I have just been out for a very good lunch. During the course of the meal, for reasons I won’t bore you with and in a context which is too complicated to explain here, I made the statement that I don’t know any men who would willingly choose pudding over a savoury course. I was mocked mercilessly. Apparently, men like this are in abundance, and it is only in my narrow, joyless, blinkered parody of an existence that men don’t choose pudding over all other sustenance. Apparently, real men (the sort who like a good laugh and a beer) regularly forgo starters because they are saving themselves for pudding, and would happily choose to eat nothing but pudding at a meal.

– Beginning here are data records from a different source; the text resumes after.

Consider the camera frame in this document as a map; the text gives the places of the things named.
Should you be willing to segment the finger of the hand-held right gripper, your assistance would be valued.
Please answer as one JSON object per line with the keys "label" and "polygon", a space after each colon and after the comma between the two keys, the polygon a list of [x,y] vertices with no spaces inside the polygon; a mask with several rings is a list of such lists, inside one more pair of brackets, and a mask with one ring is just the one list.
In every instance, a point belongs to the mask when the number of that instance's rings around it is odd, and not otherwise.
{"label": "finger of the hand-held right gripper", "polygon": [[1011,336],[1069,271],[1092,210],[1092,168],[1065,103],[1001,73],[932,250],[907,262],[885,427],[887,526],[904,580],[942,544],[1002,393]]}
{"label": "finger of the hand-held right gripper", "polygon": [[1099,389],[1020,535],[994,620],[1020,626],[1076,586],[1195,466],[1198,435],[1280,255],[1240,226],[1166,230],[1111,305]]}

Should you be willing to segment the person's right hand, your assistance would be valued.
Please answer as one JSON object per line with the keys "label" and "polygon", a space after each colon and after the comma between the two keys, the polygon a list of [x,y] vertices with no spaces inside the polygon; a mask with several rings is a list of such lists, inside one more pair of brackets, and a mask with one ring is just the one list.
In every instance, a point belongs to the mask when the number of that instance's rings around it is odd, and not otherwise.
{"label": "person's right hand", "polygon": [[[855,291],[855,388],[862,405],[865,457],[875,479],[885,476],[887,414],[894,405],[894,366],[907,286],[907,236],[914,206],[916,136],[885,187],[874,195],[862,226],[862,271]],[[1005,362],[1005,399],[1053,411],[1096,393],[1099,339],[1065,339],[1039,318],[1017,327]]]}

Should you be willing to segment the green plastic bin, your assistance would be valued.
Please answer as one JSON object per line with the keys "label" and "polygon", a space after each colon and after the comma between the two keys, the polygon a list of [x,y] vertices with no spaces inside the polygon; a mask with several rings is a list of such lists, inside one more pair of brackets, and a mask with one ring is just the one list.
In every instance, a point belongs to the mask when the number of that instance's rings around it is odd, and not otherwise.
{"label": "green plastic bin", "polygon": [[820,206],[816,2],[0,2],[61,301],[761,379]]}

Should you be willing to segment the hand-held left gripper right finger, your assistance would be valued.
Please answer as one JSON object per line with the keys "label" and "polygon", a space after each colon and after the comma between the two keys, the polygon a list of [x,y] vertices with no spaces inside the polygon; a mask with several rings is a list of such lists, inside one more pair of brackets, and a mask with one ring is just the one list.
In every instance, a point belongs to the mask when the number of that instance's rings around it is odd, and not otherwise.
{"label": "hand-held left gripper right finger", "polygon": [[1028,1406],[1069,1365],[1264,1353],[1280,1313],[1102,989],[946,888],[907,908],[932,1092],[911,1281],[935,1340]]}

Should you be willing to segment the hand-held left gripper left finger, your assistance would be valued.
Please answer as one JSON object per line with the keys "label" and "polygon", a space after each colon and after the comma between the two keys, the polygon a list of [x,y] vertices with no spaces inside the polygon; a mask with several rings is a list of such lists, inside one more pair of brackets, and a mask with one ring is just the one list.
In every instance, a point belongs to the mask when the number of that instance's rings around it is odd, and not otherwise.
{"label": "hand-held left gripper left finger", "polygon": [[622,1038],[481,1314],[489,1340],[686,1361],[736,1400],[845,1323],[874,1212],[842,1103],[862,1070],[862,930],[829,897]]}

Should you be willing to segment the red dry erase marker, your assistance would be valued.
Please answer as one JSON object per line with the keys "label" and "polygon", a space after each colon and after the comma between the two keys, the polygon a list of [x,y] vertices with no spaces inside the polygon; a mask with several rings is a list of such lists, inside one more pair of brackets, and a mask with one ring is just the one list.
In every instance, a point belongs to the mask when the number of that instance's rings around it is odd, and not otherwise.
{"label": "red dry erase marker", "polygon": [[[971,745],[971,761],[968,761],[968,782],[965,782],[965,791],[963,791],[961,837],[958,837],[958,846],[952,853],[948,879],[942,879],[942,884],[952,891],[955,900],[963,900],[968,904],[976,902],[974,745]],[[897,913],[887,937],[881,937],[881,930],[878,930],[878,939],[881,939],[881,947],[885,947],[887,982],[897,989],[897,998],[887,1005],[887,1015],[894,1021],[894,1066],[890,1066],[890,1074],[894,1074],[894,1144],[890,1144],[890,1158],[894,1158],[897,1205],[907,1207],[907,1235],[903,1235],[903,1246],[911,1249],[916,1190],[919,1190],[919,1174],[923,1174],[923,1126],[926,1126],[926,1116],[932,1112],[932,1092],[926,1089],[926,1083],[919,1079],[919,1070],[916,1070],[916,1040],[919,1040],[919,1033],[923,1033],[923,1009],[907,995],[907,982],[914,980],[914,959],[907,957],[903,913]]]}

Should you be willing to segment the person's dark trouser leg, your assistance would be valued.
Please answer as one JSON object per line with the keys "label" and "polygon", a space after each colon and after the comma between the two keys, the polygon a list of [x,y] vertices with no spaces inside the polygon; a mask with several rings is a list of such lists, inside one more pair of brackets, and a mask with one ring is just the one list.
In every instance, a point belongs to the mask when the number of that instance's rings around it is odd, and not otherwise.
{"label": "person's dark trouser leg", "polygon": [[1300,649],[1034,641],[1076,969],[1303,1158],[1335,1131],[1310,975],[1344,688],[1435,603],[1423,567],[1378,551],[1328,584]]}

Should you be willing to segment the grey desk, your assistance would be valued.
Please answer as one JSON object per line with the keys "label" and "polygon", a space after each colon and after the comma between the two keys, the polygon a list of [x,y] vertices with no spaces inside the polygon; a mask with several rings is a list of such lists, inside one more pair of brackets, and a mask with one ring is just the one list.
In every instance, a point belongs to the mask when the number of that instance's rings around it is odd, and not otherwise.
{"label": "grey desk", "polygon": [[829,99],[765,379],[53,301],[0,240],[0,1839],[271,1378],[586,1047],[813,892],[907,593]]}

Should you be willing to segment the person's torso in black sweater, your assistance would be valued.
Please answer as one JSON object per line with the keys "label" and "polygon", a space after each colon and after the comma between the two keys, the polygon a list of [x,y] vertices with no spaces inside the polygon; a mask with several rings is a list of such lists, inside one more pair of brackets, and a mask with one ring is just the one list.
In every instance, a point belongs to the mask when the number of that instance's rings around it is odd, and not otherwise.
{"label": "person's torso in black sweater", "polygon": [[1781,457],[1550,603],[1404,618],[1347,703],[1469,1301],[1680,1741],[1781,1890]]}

I find this hard to believe, and impossible to corroborate amongst the men of my acquaintance (all of whom like sweet things in their proper place, but not in preference to savoury as the sole component of a main meal – note that we are talking about regular meals here, not afternoon tea or late breakfast or a snack).

So, straw poll time.

You are a man. It is lunch time, or dinner time. You can have anything you like for your meal, but you can have only one course. Do you choose a savoury dish, or a sweet one?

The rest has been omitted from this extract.